Chapter 4
Scaring Us for Our Own Good
How We Lost Our Faith in Health
Public health officials use the parental practice of scaring us for our own good by flooding the media with frightening health information, hoping to alarm us into behaving in ways they believe will reduce our health risks. Doctors, too, use worst-case scenarios to motivate patient compliance and protect themselves from malpractice suits. This fear mongering can backfire, though. Studies of the mind-body connection reveal how susceptible we are to the power of suggestion from medical authorities, often obediently developing expected symptoms in response to direct or indirect messages about disease.
Fear also prevents us from feeling competent to take charge of our health, making us overly reliant on doctors to reassure us at every sign of illness. That this is the case is supported by studies that estimate that 60 to 90 percent of doctor visits are the result of self-limiting, stress-related symptoms--health problems that can’t be effectively diagnosed or treated by conventional medicine.
Negative assumptions about health are further magnified and manipulated by those selling health-related products and services. Keeping us worried about possible health hazards and disease motivates us to buy things we hope will protect us.
Those in the media add to the onslaught of anxiety-producing information about health, since they know that no news sells like bad news. As a result of this relentless focus on how health can go bad, we have become a nation of "worried well," convinced that health is fragile, elusive, and hard to maintain. If we're tired, we worry that it's chronic fatigue syndrome. If we get the flu, we expect pneumonia. If we're forgetful, we assume it's a sign of Alzheimer's.
Because of our deference to scientific and medical authorities we tend not to think for ourselves about health, which leaves us with few resources for fending off this constant barrage of bad news. We also believe that worrying about our health is a sign of responsible adulthood. The optimistic message that we can positively influence our well-being by changing how we think is considered delusional and irresponsible.
The current over-concern with health is reflected in rising health care costs and time wasted chasing solutions to minor symptoms that would go away with time or deliberate applications of relaxation. The mind-body approach to combating health fears begins with developing awareness of negative health messages and noticing how they undermine your willingness to take responsibility for your health. Studies show that the mind-body approach of educating patients to feel more competent to understand and manage their health is associated with fewer doctor visits, reduced length of hospitals stays, and greater patient satisfaction.

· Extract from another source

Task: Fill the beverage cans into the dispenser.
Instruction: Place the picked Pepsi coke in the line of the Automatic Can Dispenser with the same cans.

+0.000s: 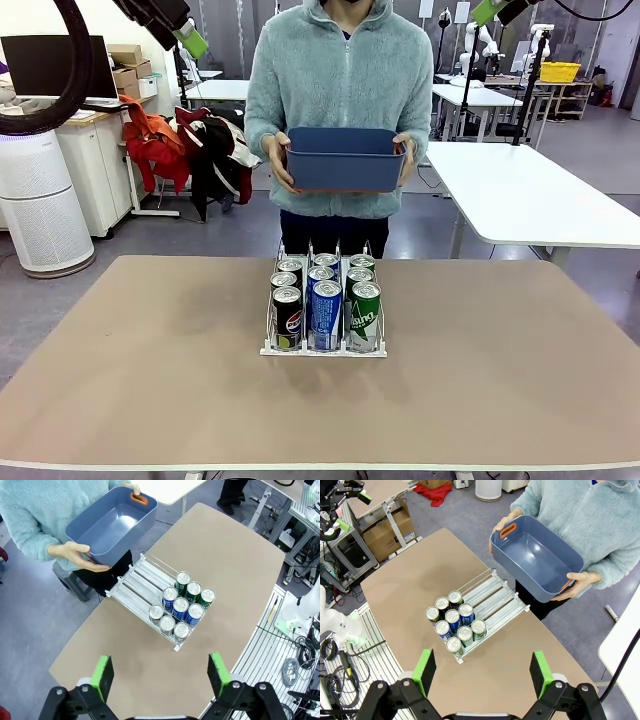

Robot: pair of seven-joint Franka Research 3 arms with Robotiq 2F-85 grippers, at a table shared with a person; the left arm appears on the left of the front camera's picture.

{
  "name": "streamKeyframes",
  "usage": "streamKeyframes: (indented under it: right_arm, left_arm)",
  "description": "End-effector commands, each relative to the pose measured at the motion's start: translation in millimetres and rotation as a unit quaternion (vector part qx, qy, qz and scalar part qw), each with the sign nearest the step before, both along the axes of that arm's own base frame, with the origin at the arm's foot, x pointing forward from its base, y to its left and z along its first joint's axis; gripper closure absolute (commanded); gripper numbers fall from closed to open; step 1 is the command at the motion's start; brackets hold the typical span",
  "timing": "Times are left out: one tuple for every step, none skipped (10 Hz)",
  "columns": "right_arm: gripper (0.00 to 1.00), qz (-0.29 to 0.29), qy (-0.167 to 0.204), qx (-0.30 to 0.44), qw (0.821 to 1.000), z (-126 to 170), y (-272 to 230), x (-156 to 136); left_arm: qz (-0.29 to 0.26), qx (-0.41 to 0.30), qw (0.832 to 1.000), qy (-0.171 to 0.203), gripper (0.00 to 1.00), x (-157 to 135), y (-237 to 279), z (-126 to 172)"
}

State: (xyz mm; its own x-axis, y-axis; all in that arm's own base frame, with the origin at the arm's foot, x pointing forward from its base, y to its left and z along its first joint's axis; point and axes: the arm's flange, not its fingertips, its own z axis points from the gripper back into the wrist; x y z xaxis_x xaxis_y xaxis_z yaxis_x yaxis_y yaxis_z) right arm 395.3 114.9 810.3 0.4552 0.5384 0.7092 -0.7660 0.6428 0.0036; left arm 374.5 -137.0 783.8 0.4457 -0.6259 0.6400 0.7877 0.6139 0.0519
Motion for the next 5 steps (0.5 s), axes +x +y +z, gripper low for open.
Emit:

Topics in this chapter include:
How we became the Worried Well
We’re only trying to help you!
Science shows us that nothing is safe anymore and we forget to notice that far more people live long and well than are cut down by rare health hazards.
That’s entertainment!
Bad news is good news for those selling the news: how our appetite for the vicarious thrills of other people's disasters pollutes our health confidence.

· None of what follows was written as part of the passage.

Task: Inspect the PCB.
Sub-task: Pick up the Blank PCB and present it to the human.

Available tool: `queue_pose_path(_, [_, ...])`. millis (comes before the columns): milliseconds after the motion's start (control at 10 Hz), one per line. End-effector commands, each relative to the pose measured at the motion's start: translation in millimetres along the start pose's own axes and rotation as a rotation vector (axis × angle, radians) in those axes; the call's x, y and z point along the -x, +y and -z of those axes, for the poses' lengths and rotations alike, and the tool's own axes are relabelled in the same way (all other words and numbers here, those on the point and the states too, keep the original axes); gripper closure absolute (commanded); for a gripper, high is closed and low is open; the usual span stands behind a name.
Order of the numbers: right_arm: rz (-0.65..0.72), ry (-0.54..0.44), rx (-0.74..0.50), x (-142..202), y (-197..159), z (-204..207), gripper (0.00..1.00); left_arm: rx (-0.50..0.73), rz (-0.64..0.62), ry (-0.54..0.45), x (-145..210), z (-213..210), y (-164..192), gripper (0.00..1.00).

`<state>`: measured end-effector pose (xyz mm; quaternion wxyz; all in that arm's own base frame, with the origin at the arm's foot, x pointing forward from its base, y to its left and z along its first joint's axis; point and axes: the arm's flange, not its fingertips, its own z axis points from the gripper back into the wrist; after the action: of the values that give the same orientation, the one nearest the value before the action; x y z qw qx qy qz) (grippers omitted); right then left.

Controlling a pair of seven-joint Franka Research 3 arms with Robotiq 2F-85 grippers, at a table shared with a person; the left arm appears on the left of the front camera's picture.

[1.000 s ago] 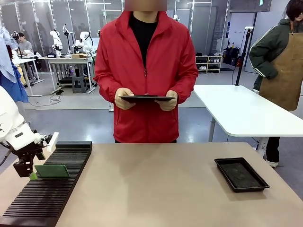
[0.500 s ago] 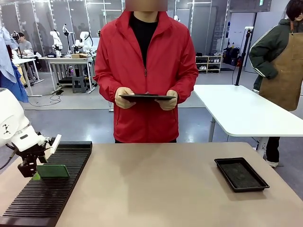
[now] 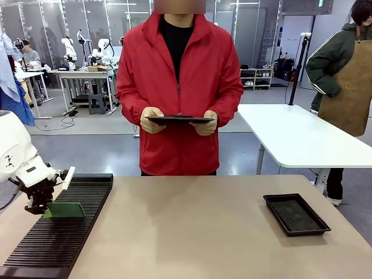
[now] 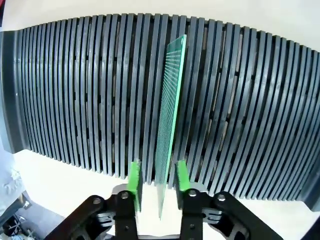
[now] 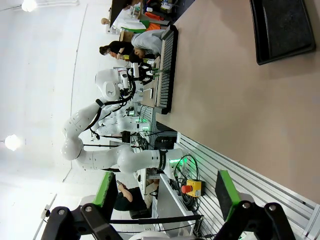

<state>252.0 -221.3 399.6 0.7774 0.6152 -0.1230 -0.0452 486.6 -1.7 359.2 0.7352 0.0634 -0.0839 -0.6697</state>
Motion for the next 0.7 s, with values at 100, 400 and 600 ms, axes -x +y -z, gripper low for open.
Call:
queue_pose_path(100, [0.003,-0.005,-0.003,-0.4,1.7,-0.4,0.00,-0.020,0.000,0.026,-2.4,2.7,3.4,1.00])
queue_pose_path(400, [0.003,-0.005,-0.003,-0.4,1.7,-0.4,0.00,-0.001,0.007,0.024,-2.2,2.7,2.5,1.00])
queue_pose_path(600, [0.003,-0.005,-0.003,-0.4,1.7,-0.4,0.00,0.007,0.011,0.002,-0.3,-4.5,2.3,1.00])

This is your brain on public health information: scrambled.
How the "looking for trouble" approach to health causes us to make mountains out of health molehills.
Come to Poppa! Modern medicine will take care of everything.
Victims and rescuers: the co-dependent doctor-patient relationship
It takes two to have a dysfunctional relationship: patients are not innocent victims of the medical system.
Annual checkups and routine screenings: preventive medicine or looking for trouble?
Just like public health's focus on disease, your doctor also sells you on possibilities for illness you might never have thought of on your own.
Diagnosis: part of the solution or training in how to be sick?
Once your symptoms have a name, your downhill slide is mapped out. How keeping a symptom diary can magnify your problems.
What's the downside of all this worry about health?
We do not have a health care system: the hazards of a disease-based model of health.
We learn plenty about how to be sick, but nothing about how to cultivate the mental habits that lead to genuine well-being.
Nothing to fear but fear itself
Anxiety undermines immune function, hampers the ability to think clearly and critically about negative health messages, and impedes your ability to take constructive steps toward helping yourself.
Expect the worst—you won’t be disappointed
Worried attention increases symptoms, magnifies pain, and blinds you to useful information about the fact that most of your body is functioning well.